Nobel Prize winner Paul Krugman spoke at Northwestern last night:
Mark Kirk consistently voted to increase the debt Krugman credits for our current financial crisis:
- Voted against reducing the country’s debt [House Vote 69 against the amendment and House Vote 104 for the $1.95 Trillion fiscal year 2002 budget proposed by George W. Bush, H Con Res 83, 3/28/01]
- Voted against a plan for balancing the fiscal 2005 budget [House Vote 89 on the amendment and for the fiscal 2005 budget House Vote 92, H Con Res 393, 3/25/04]. The interesting part about Kirk's vote on the amendment in House Vote 89 is that this was on a Blue Dog Democratic proposal to provided for a balanced budget by 2012, cut the deficit in half over the next two years, prevent the passage of additional tax cuts for the wealthy until Congress and the president had taken action to reduce the deficit, and restored pay-as-you-go (PAYGO) rules to tax cut legislation in order to insure that revenue losses caused by tax cuts were restored by spending cuts or revenue increases in other areas of the budget. This is the sort of thing Kirk is now campaigning on, but he voted against it when it mattered.

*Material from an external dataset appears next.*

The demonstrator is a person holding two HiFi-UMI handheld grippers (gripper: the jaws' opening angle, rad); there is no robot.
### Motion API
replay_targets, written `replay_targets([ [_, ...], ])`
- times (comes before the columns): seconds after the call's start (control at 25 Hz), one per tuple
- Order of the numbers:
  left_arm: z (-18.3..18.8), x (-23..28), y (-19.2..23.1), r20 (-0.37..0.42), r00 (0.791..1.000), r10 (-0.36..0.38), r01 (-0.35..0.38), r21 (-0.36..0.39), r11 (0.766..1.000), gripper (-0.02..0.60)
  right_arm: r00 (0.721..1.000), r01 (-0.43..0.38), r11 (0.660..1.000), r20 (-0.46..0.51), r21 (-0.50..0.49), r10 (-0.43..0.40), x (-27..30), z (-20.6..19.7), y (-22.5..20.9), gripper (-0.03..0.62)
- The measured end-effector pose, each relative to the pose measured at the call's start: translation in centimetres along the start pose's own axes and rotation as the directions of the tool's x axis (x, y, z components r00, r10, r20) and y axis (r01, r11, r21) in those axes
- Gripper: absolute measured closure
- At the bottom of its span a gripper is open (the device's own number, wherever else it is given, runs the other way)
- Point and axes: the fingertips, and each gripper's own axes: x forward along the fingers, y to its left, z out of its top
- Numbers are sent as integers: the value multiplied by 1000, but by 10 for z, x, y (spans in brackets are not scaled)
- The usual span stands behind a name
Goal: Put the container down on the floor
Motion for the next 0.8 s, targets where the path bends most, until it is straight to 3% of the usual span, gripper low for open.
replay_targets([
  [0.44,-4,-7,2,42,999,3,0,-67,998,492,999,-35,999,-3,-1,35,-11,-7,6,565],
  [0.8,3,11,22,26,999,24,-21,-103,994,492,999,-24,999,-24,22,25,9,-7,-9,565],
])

- Voted twice to raise the federal debt limit [House Vote 280, HR 4613, 6/22/04; House Vote 536, S 2986, 11/18/04]. This was all about mortgaging your children's future for current tax cuts for the wealthiest Americans. Kirk says it's about bringing jobs, but so far we haven't seen these jobs. It's just the same old trickle down theories that failed under Reagan, failed under H.W. Bush and failed again under W. Bush and Mark Kirk. These votes were pure political support for the failed economic policies of the past.
- Voted against rules that would have required offsets for spending [House Vote 314, HR 4663, 6/24/04]
- Voted against a fiscally responsible budget that might have helped create budget surplus by 2013 and restored previous cuts supported by Mark Kirk to health care for seniors, education, and first responders, if we didn't now have to bail out hedge fund managers and bankers [House Vote 141, H Con Res 312, 3/13/08].